Task requirements => Only the lines that hold the word "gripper" are wanted from this listing.
Information shown section start
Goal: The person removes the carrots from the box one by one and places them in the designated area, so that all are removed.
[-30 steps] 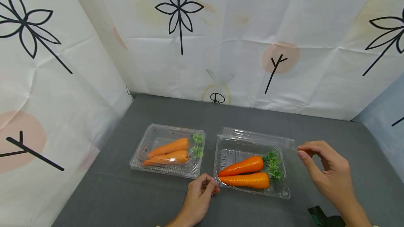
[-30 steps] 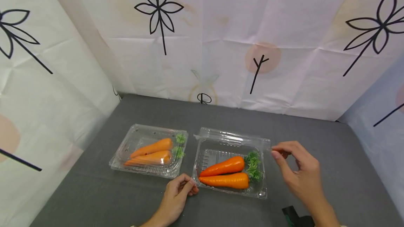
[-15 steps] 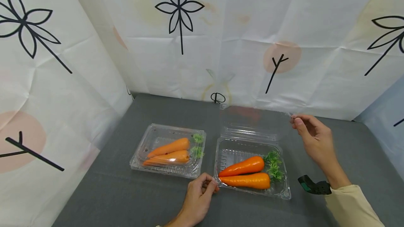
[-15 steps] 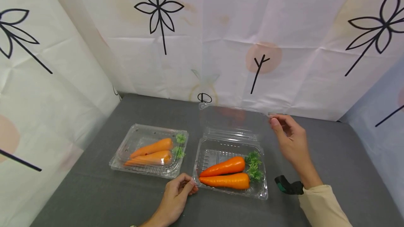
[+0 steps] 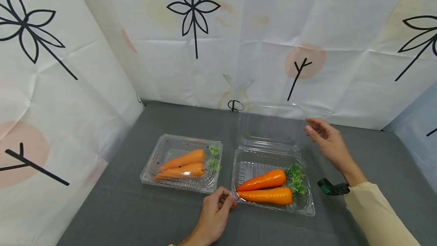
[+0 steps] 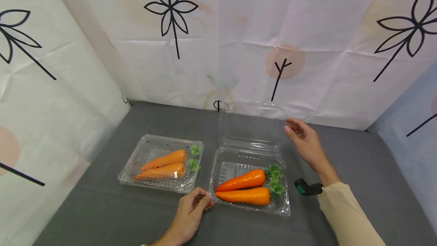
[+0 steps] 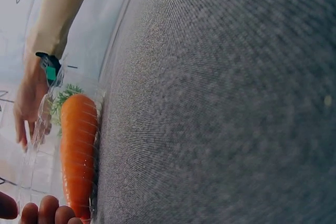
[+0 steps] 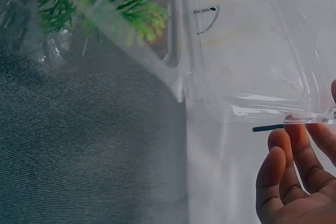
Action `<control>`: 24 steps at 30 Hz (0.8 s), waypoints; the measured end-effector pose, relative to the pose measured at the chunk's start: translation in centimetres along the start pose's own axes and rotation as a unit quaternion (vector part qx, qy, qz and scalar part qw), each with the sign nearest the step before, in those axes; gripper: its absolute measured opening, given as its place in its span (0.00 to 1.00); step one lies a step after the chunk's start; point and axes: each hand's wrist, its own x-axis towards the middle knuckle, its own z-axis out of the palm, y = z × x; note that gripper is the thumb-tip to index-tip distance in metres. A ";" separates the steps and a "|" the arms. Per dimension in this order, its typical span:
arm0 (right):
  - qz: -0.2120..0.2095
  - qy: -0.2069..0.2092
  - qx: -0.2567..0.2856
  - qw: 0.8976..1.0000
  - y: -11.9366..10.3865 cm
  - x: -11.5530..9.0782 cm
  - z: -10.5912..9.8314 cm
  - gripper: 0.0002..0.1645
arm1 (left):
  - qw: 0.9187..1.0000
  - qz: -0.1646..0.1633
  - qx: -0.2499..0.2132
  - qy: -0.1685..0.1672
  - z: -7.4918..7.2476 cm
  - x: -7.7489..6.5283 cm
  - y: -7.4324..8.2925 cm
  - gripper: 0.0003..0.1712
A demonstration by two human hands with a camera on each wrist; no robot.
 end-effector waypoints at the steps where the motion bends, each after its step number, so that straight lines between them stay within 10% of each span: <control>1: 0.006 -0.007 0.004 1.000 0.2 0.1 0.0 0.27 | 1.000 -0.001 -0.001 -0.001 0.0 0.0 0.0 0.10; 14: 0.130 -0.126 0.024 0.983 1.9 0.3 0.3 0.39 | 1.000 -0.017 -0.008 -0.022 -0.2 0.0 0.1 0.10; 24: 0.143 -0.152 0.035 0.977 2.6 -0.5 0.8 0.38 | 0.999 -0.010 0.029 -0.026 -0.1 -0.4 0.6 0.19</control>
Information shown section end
Exercise response =>
Action `<control>`: 24 steps at 30 Hz (0.8 s), waypoints; the measured end-effector pose, relative to the pose measured at the chunk's start: translation in centimetres along the start pose's own axes and rotation as a unit quaternion (vector part qx, qy, qz and scalar part qw), each with the sign nearest the step before, in those axes; gripper: its absolute measured opening, given as its place in its span (0.00 to 1.00); step one lies a step after the chunk's start; point and axes: each hand's wrist, its own x-axis towards the middle knuckle, its own z-axis out of the palm, y = z × x; note that gripper is the thumb-tip to index-tip distance in metres. A ";" separates the steps and a "|" the arms. Per dimension in this order, its typical span:
  - gripper: 0.0002..0.1645
  - gripper: 0.0003..0.1712

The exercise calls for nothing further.